I debated writing this...went back and forth with myself but I had to write it.
Tell me if this has ever happened to you: One night on my way home I was pulled over. This female Fairfax County Police officer proceeded to ask me "Is this your car?" not "Do you know why i pulled you over?" (which is the usual line of questioning) and not "License and Registration" but "Is this your car?" Maybe she forgot herself, maybe she was having a bad day but last I checked that is not a proper question to ask someone.
Tell me if this has ever happened to you: One night, as a friend drove me home, he got pulled over. He was Jewish, I am mixed with a darker skin tone. There was no reason for the police officer (again Fairfax County) to come to my side of the car, I was not driving. There was no reason for the police officer to ask me any questions (like my ID and such) and yet I was the one being asked all the questions. I WAS NOT DRIVING.
I am not a black man but I have had my share of racial profiling too and at the hands of police officers. Those situations above are MY personal experiences. I have never been in trouble with the law, I am an upstanding citizen, I will soon have a Master's degree. Regardless of all these things, my experience in the country has and for the foreseeable future will always be different from that of my white counter part. I will be seen just like any other member of the black community no matter what letters come behind my name. Its something I grew up understanding that the world would always be a different experience for me as a woman, and as a Black woman.
If one thinks that everyone's experience is the same....they really need to take a better look...
Knowing this difference exists makes me fearful for my son, makes me fearful for my brothers, makes me scared for all black men in this country. What is a black man's life worth in this country? The answer in what I see in today's world scares me beyond belief. What do I tell my son, my cousins, our family, our community, our progeny? Do I tell my son to immediately lie on the ground with hands behind his head in order to not be shot? Do I tell him that in a situation where he is the only black man, that if something goes wrong he will have the worse punishment? Do I teach him that his mere being is considered a crime? I want this world to be better when I leave it in his hands but....how do I do that? How do we all achieve this?

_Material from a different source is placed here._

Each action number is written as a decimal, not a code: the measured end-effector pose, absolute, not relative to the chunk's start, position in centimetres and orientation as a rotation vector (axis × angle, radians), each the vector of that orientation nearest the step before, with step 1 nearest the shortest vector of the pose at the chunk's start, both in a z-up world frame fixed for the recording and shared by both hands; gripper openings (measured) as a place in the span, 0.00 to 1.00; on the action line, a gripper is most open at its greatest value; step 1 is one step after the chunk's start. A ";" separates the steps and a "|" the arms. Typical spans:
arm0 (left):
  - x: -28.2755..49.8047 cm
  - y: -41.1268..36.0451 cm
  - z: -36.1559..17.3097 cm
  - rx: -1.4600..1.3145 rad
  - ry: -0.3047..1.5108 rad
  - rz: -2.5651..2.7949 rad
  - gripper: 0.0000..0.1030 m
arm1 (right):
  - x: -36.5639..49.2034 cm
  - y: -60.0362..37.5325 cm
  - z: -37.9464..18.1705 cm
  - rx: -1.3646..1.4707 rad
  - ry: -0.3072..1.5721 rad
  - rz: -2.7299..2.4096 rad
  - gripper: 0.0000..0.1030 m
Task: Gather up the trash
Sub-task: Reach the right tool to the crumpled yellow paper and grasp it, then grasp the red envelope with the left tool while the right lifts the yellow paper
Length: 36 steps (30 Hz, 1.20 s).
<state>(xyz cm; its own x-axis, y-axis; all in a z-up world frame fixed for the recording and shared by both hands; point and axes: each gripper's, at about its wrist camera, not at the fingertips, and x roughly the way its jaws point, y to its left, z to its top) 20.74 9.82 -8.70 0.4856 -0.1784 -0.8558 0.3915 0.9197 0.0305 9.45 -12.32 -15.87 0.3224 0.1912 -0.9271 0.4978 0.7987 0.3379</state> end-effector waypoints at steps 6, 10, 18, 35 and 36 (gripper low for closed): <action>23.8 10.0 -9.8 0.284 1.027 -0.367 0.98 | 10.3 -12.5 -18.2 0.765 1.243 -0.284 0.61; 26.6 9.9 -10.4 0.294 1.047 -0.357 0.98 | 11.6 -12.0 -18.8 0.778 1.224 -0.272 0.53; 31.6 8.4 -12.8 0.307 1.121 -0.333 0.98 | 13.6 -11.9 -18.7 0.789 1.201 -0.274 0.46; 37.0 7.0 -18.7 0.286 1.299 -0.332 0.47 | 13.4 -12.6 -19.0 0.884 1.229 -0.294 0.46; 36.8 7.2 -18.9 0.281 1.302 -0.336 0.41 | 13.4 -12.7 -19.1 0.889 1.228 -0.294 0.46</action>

I do not condone the actions of the rioters in the community. Martin Luther King, Jr. wouldn't either. Gandhi wouldn't either.
Nothing is ever achieved by responding to violence with more violence.
Also, if one is to get angry, don't mess up your own neighborhood. All that does is prove to those that seek to oppress that they were right about you. That you are an animal that needs to be controlled and contained.
Prove those folks that would say otherwise wrong, that you can conduct yourself as a civilized human being. Turn the other cheek. Greet thy neighbor and thy enemy with love not with anger and hate. Like will always attract like so....do you want to attract peace, understanding, positivity, a positive cultural change? Then one needs to be and project those things first.
I don't pretend to know all the answers, I don't. I know the problems, racial privilege, comfort with the status quo, inhumanity. I am not sure where we go from here but I will say that if not now, then when will we start to work together as AMERICANS, not as African Americans, White Americans, Irish Americans, Italian Americans, Hispanics, and so forth, when as AMERICANS with out the added prefix of heritage will we work together to CHANGE what treats some of us as less that human while others are treated as having more VALUE. When?
The time needs to be now.
I want to be able at the end of my life to say that the world I leave to my children and my grandchildren was better than the world handed to me by my parents and grandparents. I think that is something every human being should and can strive for in this lifetime.